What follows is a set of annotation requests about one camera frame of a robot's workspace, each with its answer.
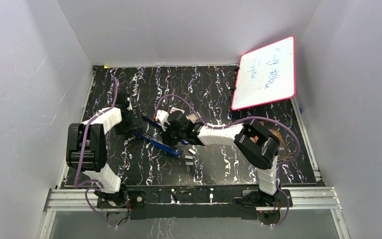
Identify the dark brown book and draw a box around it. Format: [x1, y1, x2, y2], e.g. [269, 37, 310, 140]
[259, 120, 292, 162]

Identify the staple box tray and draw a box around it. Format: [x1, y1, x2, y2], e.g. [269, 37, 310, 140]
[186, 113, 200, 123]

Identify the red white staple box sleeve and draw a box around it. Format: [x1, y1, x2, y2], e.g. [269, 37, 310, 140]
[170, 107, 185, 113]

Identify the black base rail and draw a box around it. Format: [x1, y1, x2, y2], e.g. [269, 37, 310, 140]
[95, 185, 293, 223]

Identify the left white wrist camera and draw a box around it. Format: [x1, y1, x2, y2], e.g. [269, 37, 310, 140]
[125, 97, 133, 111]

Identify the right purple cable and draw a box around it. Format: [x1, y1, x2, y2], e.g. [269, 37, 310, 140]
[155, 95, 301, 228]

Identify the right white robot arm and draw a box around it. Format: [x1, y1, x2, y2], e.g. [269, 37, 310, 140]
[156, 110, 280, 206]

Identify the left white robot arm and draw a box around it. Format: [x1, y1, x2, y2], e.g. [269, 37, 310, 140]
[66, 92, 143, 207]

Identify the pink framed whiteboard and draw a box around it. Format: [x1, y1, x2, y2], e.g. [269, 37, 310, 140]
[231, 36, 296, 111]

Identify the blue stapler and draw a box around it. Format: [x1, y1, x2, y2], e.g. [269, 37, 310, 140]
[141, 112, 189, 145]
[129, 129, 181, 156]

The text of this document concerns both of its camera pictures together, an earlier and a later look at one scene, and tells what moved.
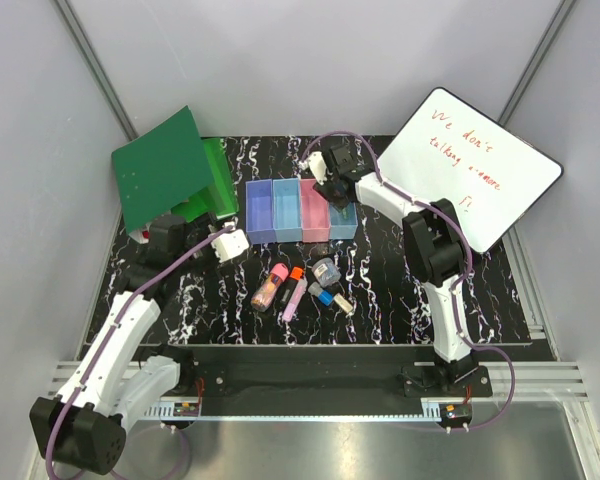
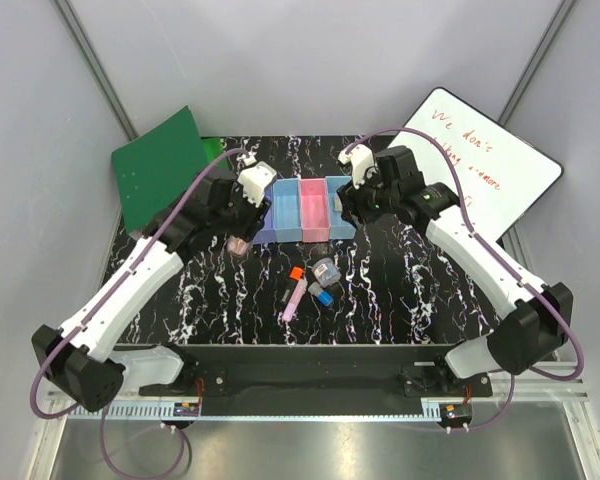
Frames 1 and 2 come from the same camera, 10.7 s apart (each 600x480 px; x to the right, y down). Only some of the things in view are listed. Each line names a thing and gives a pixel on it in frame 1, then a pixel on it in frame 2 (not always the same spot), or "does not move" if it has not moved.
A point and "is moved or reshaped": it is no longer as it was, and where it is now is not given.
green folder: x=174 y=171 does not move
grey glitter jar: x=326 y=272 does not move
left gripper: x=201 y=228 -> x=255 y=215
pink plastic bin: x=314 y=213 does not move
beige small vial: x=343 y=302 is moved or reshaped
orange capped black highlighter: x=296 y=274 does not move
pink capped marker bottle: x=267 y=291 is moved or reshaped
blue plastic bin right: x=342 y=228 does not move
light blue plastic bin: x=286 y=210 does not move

==

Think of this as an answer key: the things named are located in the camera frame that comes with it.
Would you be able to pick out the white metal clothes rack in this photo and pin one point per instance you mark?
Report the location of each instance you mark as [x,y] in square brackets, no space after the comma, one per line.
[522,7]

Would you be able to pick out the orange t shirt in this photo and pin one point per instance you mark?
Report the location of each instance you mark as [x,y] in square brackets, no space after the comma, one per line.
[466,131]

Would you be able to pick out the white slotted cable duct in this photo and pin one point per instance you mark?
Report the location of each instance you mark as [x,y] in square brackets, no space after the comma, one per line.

_Instructions for the task_. Your answer should be the lines above, from the line containing "grey glitter jar: x=326 y=272 does not move" up to and including the line containing "orange capped black", reproduced exactly and with nothing else.

_Finished task_.
grey glitter jar: x=326 y=272 does not move
left gripper: x=201 y=228 -> x=255 y=215
pink plastic bin: x=314 y=213 does not move
beige small vial: x=343 y=302 is moved or reshaped
orange capped black highlighter: x=296 y=274 does not move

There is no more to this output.